あやかしあやなし
「でもまぁ、大分表情が出るようにはなったかな?」

「そう。この三、四年余りでも、そう思うほど変わったでしょ? 僕が初めて会ったときの惟道は、もう本当に人じゃないみたいだった。怖いぐらい」

 当時の惟道を思い出しただけで身震いする。別に何をされたわけでもないのに、ただ存在自体が不気味だった。

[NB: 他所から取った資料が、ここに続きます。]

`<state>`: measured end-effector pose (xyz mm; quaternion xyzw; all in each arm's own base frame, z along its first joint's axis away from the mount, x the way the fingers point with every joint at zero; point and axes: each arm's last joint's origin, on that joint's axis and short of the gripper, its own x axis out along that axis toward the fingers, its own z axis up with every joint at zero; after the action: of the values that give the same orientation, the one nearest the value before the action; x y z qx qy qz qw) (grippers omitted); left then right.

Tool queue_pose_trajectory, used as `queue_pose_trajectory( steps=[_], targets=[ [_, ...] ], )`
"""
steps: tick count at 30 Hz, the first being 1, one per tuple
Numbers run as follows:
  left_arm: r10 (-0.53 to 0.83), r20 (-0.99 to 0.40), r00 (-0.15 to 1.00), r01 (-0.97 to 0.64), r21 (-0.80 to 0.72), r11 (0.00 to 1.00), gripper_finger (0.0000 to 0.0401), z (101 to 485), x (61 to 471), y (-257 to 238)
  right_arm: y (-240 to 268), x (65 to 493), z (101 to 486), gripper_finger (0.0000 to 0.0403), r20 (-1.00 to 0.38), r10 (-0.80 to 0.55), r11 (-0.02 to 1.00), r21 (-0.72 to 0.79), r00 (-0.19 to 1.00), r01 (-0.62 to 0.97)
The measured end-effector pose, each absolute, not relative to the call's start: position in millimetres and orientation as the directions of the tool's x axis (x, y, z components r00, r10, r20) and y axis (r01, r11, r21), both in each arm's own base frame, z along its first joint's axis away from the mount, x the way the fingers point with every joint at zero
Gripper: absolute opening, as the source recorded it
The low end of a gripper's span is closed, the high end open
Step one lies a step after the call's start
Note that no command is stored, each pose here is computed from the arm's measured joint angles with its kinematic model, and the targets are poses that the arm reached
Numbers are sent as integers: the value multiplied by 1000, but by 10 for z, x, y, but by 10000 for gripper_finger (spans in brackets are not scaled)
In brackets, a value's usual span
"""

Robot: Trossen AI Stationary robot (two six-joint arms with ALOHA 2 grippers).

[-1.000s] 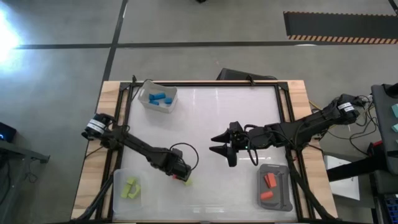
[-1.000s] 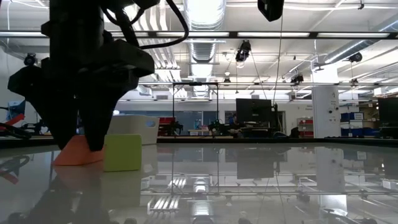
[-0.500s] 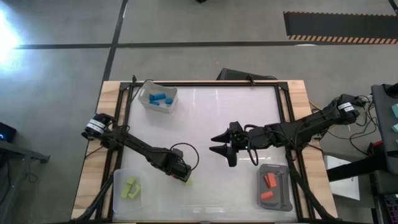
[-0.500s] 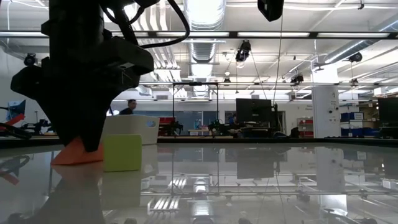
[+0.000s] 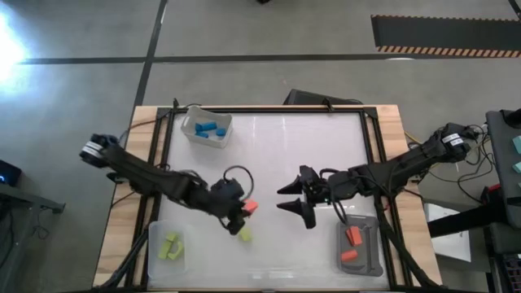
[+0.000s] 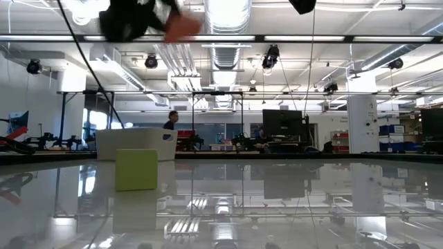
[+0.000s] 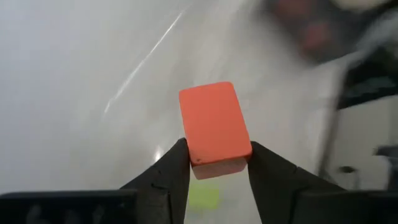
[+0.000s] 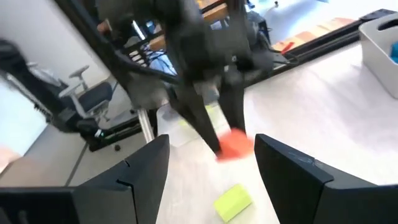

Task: Sort & place blocks by color
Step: Put the orange block into the black bin

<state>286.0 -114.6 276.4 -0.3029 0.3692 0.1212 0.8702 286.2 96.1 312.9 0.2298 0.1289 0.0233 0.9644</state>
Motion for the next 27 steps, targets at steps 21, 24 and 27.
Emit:
queue_pose_trajectory(
  steps=[21, 24, 27],
  targets=[
    [-76, -58, 995, 50, -358, 932, 125, 3655, 2927, -1033, 998, 2884, 3376, 226, 15, 119, 906, 408, 993, -115],
    [-68, -60, 996, 43, -356, 934, 125, 3631, 2967, -1013, 998, 2884, 3383, 226, 23, 119, 905, 408, 993, -118],
    [-61, -70, 996, 33, -348, 937, 125, 3599, 3000, -1001, 997, 2882, 3403, 226, 42, 117, 903, 412, 992, -124]
  ],
)
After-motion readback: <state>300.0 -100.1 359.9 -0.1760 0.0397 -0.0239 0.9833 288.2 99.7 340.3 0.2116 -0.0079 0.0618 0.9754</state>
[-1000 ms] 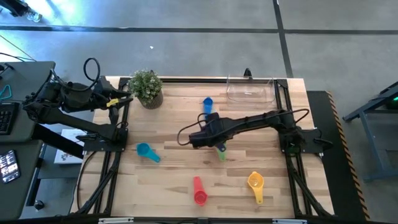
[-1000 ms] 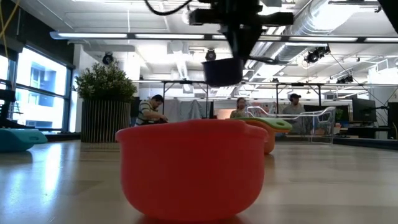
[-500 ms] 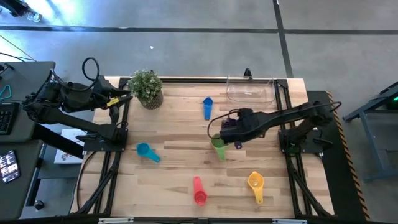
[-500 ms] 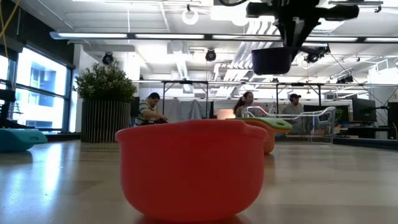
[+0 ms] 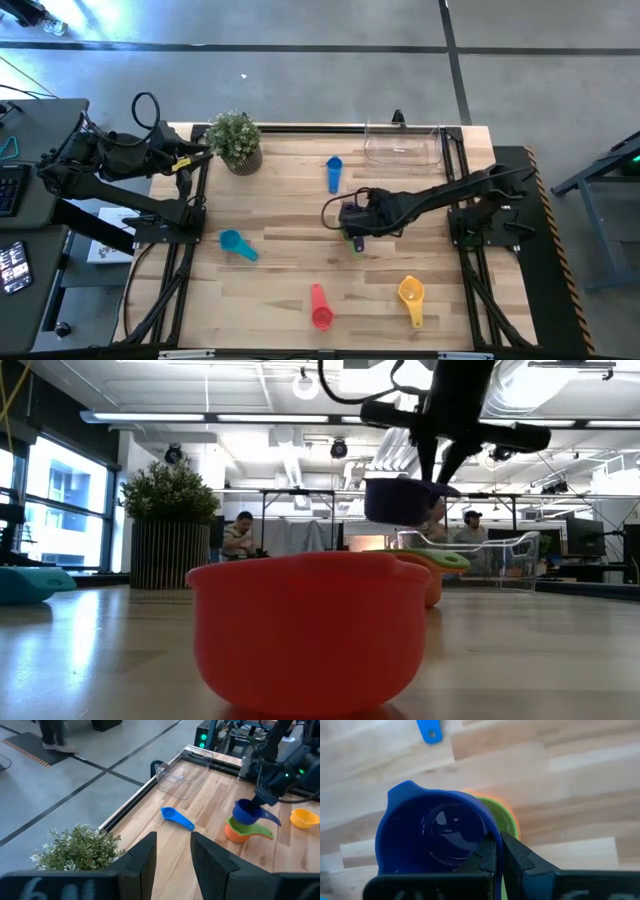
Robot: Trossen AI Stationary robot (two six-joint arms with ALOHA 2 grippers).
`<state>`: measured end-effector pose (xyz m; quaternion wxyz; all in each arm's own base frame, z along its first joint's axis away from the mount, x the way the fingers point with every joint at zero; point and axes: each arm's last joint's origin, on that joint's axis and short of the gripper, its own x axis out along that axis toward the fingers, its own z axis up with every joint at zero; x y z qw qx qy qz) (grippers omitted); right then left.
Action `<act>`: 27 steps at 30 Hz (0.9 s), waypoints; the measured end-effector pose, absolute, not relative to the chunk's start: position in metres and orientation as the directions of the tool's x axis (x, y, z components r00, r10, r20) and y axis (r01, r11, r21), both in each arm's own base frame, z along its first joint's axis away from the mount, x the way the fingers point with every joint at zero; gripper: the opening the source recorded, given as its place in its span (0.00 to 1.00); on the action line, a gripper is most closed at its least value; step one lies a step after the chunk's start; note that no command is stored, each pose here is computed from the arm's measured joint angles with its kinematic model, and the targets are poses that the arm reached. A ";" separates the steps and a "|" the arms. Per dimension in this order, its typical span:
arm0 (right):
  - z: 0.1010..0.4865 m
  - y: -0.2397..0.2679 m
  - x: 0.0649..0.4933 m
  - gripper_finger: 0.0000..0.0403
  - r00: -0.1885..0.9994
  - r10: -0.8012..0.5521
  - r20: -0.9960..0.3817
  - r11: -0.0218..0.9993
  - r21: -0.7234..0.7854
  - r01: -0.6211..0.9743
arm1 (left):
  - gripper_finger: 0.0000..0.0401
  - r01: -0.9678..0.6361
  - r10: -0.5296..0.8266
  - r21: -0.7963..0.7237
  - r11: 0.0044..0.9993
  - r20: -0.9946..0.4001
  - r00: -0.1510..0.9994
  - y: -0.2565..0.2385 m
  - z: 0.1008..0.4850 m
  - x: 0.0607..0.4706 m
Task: Nest measuring cups in basket
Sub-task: Stack the dark blue measuring cup on top of the green measuring cup
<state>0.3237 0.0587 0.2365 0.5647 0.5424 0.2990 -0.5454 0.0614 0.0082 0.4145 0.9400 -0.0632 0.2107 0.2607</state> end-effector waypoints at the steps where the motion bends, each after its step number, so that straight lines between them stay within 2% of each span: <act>1: 0.234 0.060 0.326 0.00 0.232 -0.287 -0.929 -0.186 0.291 0.938 | 0.28 -0.517 0.463 -0.009 0.856 -0.429 0.776 0.008 0.414 0.061; 11: 0.217 0.071 0.329 0.00 0.175 -0.274 -0.946 -0.233 0.242 0.942 | 0.28 -0.510 0.463 0.008 0.860 -0.429 0.775 0.008 0.414 0.061; 19: 0.214 0.065 0.330 0.00 0.155 -0.307 -0.939 -0.242 0.234 0.942 | 0.28 -0.509 0.463 0.008 0.860 -0.429 0.775 0.008 0.414 0.061; 27: 0.200 0.068 0.337 0.00 0.129 -0.283 -0.951 -0.234 0.199 0.952 | 0.28 -0.510 0.463 0.008 0.860 -0.429 0.775 0.008 0.414 0.061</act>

「あの頃に比べれば、惟道は大分人らしくなった。僕はそれは嬉しいことだと思うけど、依巫としての能力的には、良いことではないんだろう」

「ああ……。空っぽのほうが、色々降りやすいから」

 納得、というように、小丸が頷いた。

「でもそれは、人としては必要なことだよ。人らしくあればあるほど器としての能力は低くなるけど、別に惟道は依巫として生きてるわけではないんだから。むしろあんまり器の能力が強すぎるのは、人として良くない。だから道満殿も、惟道を心配したのだし」

「じゃあ惟道が普通の人だったら、雛が回復するまでなんて入れてられなかったってことか」

「いや、まぁそんなことはないと思うけど、雛も居心地は良くなかったと思う。息を殺して気配を消しておかないといけなかっただろうし、そんなんじゃ回復もままならないでしょ」

 もっともそれは、中の物の怪が器を気遣った場合のことで、そこまで物の怪に好かれる人などほぼいないのが現実だ。

「でも章親も物の怪に好かれるじゃないか。章親の中でも、居心地は悪くなさそうだよ」

「そんなことは俺が許さん」

 軽い小丸の思い付きは、間髪入れずに惟道に粉砕される。